Ready-to-Use Notebook to run the RSALOR model:
 - Upload your MSA file
 - Uploae your 3D structure file
 - Run predictions on all single-site mutations

The `rsalor` package combines structural data (Relative Solvent Accessibility, RSA) and evolutionary data (Log Odd Ratio, LOR from MSA) to evaluate effects of missense mutations in proteins.
It computes the `RSA*LOR` score for each single-site missense mutation in a target protein by combining multiple computational steps into a fast and user-friendly tool.
Source code in the [RSALOR GitHub](https://github.com/3BioCompBio/RSALOR).

**Please cite**:
- [Matsvei Tsishyn, Pauline Hermans, Fabrizio Pucci, Marianne Rooman (2025). Residue conservation and solvent accessibility are (almost) all you need for predicting mutational effects in proteins. Bioinformatics, btaf322](https://doi.org/10.1093/bioinformatics/btaf322).
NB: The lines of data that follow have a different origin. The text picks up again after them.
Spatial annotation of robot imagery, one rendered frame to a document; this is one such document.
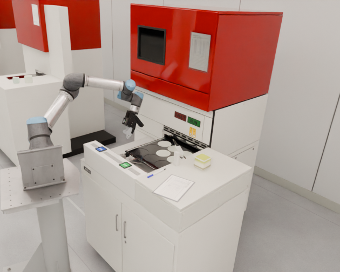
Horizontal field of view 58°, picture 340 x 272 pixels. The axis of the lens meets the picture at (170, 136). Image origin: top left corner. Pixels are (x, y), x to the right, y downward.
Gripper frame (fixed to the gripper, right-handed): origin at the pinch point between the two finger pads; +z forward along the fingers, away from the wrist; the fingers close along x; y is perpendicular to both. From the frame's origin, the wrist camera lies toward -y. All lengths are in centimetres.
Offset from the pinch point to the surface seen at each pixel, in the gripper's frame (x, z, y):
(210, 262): 83, 59, -31
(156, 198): 80, 25, 24
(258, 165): -9, -10, -188
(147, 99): -1.1, -33.3, -7.2
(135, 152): 27.2, 8.1, 8.3
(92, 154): 19.7, 16.7, 35.1
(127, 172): 56, 19, 29
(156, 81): 18.4, -44.5, 2.2
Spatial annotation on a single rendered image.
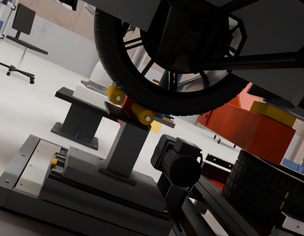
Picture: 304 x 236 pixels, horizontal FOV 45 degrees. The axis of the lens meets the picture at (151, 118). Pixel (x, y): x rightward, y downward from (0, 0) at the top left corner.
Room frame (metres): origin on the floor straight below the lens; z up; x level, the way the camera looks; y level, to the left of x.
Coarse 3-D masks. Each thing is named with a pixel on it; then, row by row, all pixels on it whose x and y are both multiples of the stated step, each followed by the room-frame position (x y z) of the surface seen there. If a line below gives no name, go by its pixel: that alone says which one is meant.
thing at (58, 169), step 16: (64, 160) 1.50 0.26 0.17; (48, 176) 1.25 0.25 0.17; (48, 192) 1.23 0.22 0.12; (64, 192) 1.24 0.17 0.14; (80, 192) 1.25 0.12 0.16; (96, 192) 1.32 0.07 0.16; (80, 208) 1.26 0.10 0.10; (96, 208) 1.27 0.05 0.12; (112, 208) 1.28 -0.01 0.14; (128, 208) 1.30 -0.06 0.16; (144, 208) 1.36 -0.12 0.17; (128, 224) 1.30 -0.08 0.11; (144, 224) 1.32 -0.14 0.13; (160, 224) 1.33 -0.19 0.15
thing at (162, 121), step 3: (108, 99) 2.20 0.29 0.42; (120, 105) 2.14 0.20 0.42; (156, 117) 2.20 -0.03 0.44; (156, 120) 2.20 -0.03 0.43; (159, 120) 2.20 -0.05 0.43; (162, 120) 2.20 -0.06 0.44; (165, 120) 2.21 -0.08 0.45; (168, 120) 2.26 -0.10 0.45; (162, 123) 2.21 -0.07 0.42; (165, 123) 2.21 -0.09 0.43; (168, 123) 2.21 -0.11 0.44; (171, 123) 2.22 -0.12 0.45; (171, 126) 2.22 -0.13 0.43; (174, 126) 2.22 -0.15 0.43
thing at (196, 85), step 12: (120, 24) 1.30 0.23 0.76; (120, 36) 1.30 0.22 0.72; (240, 36) 1.46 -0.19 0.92; (132, 48) 1.50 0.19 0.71; (228, 48) 1.55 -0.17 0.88; (144, 72) 1.52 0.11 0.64; (216, 72) 1.52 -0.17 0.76; (192, 84) 1.56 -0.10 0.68; (204, 84) 1.46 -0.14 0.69; (216, 84) 1.39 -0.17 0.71
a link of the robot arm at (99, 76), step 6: (96, 66) 2.76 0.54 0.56; (102, 66) 2.74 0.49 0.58; (96, 72) 2.74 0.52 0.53; (102, 72) 2.73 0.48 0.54; (90, 78) 2.77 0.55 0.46; (96, 78) 2.74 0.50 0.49; (102, 78) 2.74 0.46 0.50; (108, 78) 2.74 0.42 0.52; (102, 84) 2.75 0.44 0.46; (108, 84) 2.77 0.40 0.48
- [Pauline Hermans, Matsvei Tsishyn, Martin Schwersensky, Marianne Rooman, Fabrizio Pucci (2024). Exploring evolution to uncover insights into protein mutational stability. Molecular Biology and Evolution, 42(1), msae267](https://doi.org/10.1093/molbev/msae267).


In [None]:
#@title Install and import dependencies

# Install packages -------------------------------------------------------------
!pip install rsalor


# Import packages --------------------------------------------------------------
import os
import requests
from google.colab import files
from Bio.PDB import PDBParser, PPBuilder, PDBList
from rsalor import MSA
from rsalor.sequence import Sequence, FastaReader, PairwiseAlignment
from rsalor.structure import Structure


# Dependencies (small helper functions) ----------------------------------------

# Log functions
def clip_string(input_str: str, max_len: int=100) -> str:
  """Truncate a string and append '...' if it exceeds max_len."""
  return input_str if len(input_str) <= max_len else input_str[:max_len] + "..."

# Fetch functions
def is_valid_pdb_id(pdb_id :str) -> bool:
  """Returns if 'input' can be a PDB-ID."""
  POSSIBLE_FIRST_CHARACTERS = "123456789"
  POSSIBLE_FOLLOWING_CHARACTERS = "0123456789ABCDEFGHIJKLMNOPQRSTUVWXYZ"
  input_upper = pdb_id.upper()
  return len(input_upper) == 4 \
    and input_upper[0] in POSSIBLE_FIRST_CHARACTERS \
    and all([char in POSSIBLE_FOLLOWING_CHARACTERS for char in input_upper[1:]])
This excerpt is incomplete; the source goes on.